[Start of section]

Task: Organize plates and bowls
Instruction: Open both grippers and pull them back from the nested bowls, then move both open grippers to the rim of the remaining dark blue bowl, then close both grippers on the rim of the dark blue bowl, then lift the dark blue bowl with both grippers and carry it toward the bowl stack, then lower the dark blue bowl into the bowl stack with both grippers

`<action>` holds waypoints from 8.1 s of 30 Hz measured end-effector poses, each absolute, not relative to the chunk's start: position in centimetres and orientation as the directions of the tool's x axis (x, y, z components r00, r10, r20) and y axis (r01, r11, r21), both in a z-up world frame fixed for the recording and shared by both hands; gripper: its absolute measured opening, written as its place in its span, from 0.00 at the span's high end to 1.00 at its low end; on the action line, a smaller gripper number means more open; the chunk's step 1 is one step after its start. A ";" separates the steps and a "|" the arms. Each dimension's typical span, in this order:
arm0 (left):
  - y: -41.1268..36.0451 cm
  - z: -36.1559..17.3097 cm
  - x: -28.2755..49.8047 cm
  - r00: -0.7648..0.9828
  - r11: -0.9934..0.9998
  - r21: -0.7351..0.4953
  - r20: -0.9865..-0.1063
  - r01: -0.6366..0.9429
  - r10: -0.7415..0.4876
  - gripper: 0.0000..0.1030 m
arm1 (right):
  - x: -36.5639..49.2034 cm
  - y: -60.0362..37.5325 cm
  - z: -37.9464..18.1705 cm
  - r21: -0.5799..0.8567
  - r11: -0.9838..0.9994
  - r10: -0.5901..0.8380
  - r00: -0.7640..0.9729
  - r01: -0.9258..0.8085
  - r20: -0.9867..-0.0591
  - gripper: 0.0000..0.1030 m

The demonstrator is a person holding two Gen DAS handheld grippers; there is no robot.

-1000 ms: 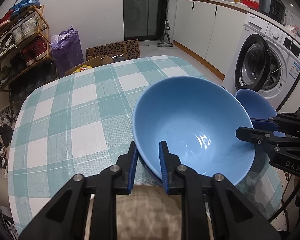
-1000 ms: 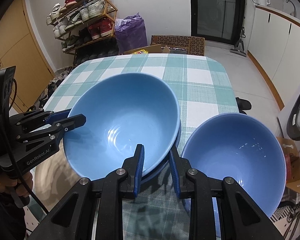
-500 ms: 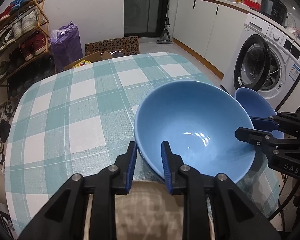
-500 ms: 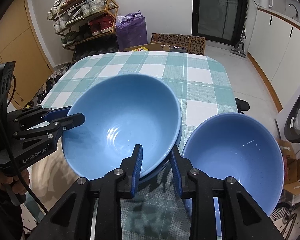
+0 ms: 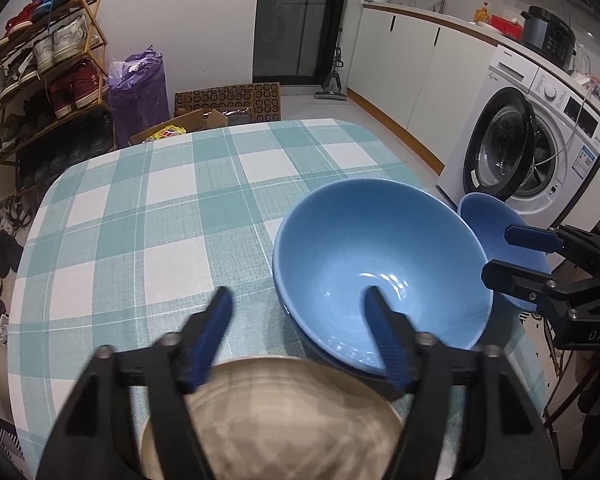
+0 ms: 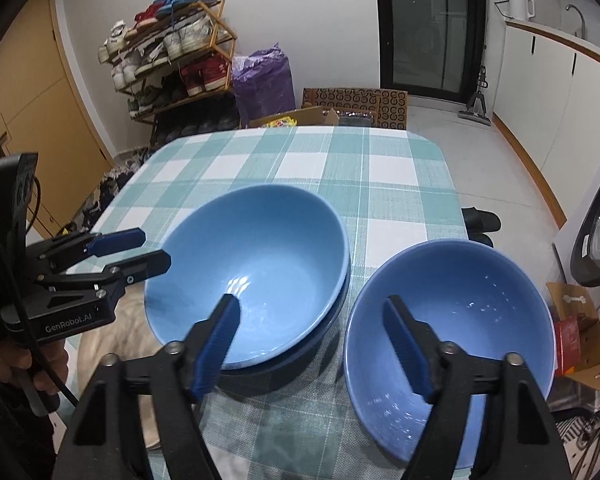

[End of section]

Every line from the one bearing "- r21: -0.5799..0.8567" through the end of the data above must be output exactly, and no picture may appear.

▶ _Response_:
  - r21: -0.5799..0.8567
  - r11: -0.9838..0.9994
  - r10: -0.5901..0.8380
  - r00: -0.7640..0.9729
  - r01: -0.9258..0.8085
  - r20: -0.9867..-0.0591
  - gripper: 0.0000..0.1030 m

The demonstrator is a person holding two Gen DAS handheld grippers; there is no robot.

-1000 ms: 
-1000 ms: 
-500 ms: 
-500 ms: 
+0 ms: 
+0 ms: 

This exercise is now fully answered.